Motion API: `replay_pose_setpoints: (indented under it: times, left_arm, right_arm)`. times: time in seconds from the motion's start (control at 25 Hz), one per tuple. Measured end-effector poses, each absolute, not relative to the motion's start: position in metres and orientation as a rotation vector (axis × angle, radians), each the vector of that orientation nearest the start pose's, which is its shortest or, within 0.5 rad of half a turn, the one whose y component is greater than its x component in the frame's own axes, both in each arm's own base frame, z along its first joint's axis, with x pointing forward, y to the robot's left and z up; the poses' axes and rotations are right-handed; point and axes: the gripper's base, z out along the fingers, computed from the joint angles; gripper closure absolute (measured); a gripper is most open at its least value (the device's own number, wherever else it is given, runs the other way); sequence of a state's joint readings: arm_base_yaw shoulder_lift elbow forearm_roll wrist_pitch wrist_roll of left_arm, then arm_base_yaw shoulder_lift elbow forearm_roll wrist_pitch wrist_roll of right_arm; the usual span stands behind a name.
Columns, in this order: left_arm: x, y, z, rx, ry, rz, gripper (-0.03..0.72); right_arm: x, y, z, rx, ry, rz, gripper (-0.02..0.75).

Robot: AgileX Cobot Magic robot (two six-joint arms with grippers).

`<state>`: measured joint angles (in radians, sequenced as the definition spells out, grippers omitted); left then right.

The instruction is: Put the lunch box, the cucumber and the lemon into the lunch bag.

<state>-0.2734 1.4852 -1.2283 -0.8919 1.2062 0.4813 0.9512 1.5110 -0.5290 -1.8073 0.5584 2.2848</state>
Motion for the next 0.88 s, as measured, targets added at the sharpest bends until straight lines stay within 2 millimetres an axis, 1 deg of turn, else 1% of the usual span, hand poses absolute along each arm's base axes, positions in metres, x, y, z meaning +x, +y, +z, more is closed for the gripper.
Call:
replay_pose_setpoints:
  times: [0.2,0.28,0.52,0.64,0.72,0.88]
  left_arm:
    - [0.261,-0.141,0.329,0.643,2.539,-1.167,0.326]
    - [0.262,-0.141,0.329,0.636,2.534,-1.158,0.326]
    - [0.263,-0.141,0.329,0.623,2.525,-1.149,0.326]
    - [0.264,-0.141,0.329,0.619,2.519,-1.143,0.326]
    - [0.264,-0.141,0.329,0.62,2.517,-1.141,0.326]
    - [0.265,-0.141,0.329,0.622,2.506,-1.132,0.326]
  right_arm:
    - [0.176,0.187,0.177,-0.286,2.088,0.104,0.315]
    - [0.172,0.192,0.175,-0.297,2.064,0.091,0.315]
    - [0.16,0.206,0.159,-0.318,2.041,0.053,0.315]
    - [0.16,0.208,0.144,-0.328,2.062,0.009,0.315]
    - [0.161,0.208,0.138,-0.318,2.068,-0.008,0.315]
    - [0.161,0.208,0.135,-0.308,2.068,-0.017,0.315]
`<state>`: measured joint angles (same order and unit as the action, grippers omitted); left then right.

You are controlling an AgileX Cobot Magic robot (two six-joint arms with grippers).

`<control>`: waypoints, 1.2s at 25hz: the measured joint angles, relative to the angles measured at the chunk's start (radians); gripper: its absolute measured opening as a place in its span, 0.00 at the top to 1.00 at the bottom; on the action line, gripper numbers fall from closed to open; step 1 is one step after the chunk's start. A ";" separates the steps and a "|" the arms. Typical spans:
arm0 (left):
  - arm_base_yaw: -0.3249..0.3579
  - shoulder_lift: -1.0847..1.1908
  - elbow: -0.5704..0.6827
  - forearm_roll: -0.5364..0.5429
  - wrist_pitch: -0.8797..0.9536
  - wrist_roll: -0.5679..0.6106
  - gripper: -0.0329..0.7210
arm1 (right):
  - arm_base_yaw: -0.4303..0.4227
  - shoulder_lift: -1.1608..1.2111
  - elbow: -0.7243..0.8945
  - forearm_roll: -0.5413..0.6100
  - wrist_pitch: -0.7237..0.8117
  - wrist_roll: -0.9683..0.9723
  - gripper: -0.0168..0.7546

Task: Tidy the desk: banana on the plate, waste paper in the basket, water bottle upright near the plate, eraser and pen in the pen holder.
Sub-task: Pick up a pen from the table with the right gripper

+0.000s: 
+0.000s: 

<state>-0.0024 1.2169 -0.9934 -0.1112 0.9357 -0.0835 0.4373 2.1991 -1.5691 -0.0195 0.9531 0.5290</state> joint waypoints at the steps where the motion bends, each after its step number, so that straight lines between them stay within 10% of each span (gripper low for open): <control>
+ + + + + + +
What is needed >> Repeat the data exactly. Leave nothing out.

Expected answer >>
Motion API: `replay_pose_setpoints: (indented under it: times, left_arm, right_arm)`. times: time in seconds from the motion's start (control at 25 Hz), one per tuple. Measured end-effector poses, each absolute, not relative to the motion's start: position in metres and orientation as a rotation vector (axis × angle, radians), each the vector of that orientation nearest the start pose's, which is its shortest or, within 0.5 rad of half a turn, the one whose y component is greater than its x component in the frame's own axes, both in each arm's own base frame, z along its first joint's axis, with x pointing forward, y to the robot's left and z up; the poses' axes and rotations are right-handed; point and axes: the gripper's base, z out along the fingers, computed from the joint angles; gripper closure absolute (measured); a gripper is most open at its least value (the device's own number, wherever else it is given, runs the other way); sequence of a state's joint readings: arm_base_yaw shoulder_lift elbow forearm_roll wrist_pitch wrist_roll of left_arm, then arm_base_yaw shoulder_lift elbow forearm_roll wrist_pitch wrist_roll of right_arm; the usual span stands behind a name.
Columns, in this order: left_arm: x, y, z, rx, ry, rz, gripper (-0.03..0.72); right_arm: x, y, z, rx, ry, rz, gripper (-0.02..0.75).

Robot: AgileX Cobot Magic robot (two six-joint arms with grippers).

`<state>`: measured joint angles (in radians, sequenced as the definition spells out, grippers omitted); left then right.

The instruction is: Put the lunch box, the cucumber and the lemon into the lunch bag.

<state>-0.2734 1.4852 -1.2283 -0.8919 1.2062 0.4813 0.9512 1.5110 -0.5290 -1.8073 0.5584 2.2848</state>
Motion for the next 0.88 s, as measured, targets added at the sharpest bends until straight lines stay within 2 millimetres an axis, 1 deg of turn, else 1% of the usual span, hand poses absolute along each arm's base axes, positions in metres, x, y, z meaning +x, +y, +z, more is closed for the gripper.
Call:
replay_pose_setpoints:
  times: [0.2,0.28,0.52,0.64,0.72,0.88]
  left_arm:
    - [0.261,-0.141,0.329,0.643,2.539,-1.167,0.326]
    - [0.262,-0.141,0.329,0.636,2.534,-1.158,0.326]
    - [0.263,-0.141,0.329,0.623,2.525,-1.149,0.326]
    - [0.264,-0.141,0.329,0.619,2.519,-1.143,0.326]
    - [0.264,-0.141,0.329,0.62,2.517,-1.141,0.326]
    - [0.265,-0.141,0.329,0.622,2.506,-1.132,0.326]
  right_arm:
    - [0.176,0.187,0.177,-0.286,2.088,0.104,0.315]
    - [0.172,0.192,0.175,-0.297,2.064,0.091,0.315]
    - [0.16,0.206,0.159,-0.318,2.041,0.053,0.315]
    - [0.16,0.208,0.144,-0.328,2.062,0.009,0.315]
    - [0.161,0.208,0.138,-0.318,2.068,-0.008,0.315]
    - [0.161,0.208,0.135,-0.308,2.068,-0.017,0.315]
`<state>`: measured joint angles (same order and unit as the action, grippers omitted); left then right.

You are controlling an AgileX Cobot Magic robot (two six-joint arms with grippers).

`<control>`: waypoints, 1.2s at 25hz: the measured joint angles, relative to the angles measured at the chunk's start (radians); gripper: its absolute measured opening as a place in its span, 0.00 at the top to 1.00 at the bottom; on the action line, gripper numbers fall from closed to open; step 1 is one step after the chunk's start. A ";" separates the steps and a "|" the arms. Typical spans:
arm0 (left):
  - arm_base_yaw: -0.3249..0.3579
  - shoulder_lift: -1.0847..1.1908
  - elbow: -0.5704..0.6827
  - forearm_roll: -0.5364..0.5429
  - wrist_pitch: -0.8797..0.9536
  - wrist_roll: -0.5679..0.6106
  - gripper: -0.0329..0.7210
arm1 (right):
  - arm_base_yaw: -0.4303..0.4227
  - shoulder_lift: -1.1608..1.2111
  - elbow: -0.7243..0.8945
  - forearm_roll: -0.5413..0.6100
  - wrist_pitch: -0.7237..0.8117
  - wrist_roll: -0.9683..0.9723
  - gripper: -0.0168..0.7546

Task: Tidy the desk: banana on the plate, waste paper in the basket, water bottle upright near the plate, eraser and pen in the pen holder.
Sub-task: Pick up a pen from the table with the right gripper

+0.000s: 
+0.000s: 

<state>-0.0024 1.2169 -0.9934 -0.1112 0.9357 -0.0835 0.4373 2.1991 -1.5691 -0.0195 0.9531 0.5290</state> joint waypoints at the steps where the motion bends, each after its step number, so that straight lines between them stay within 10% of each span (gripper low for open): <control>

Nothing remains to be added to the answer.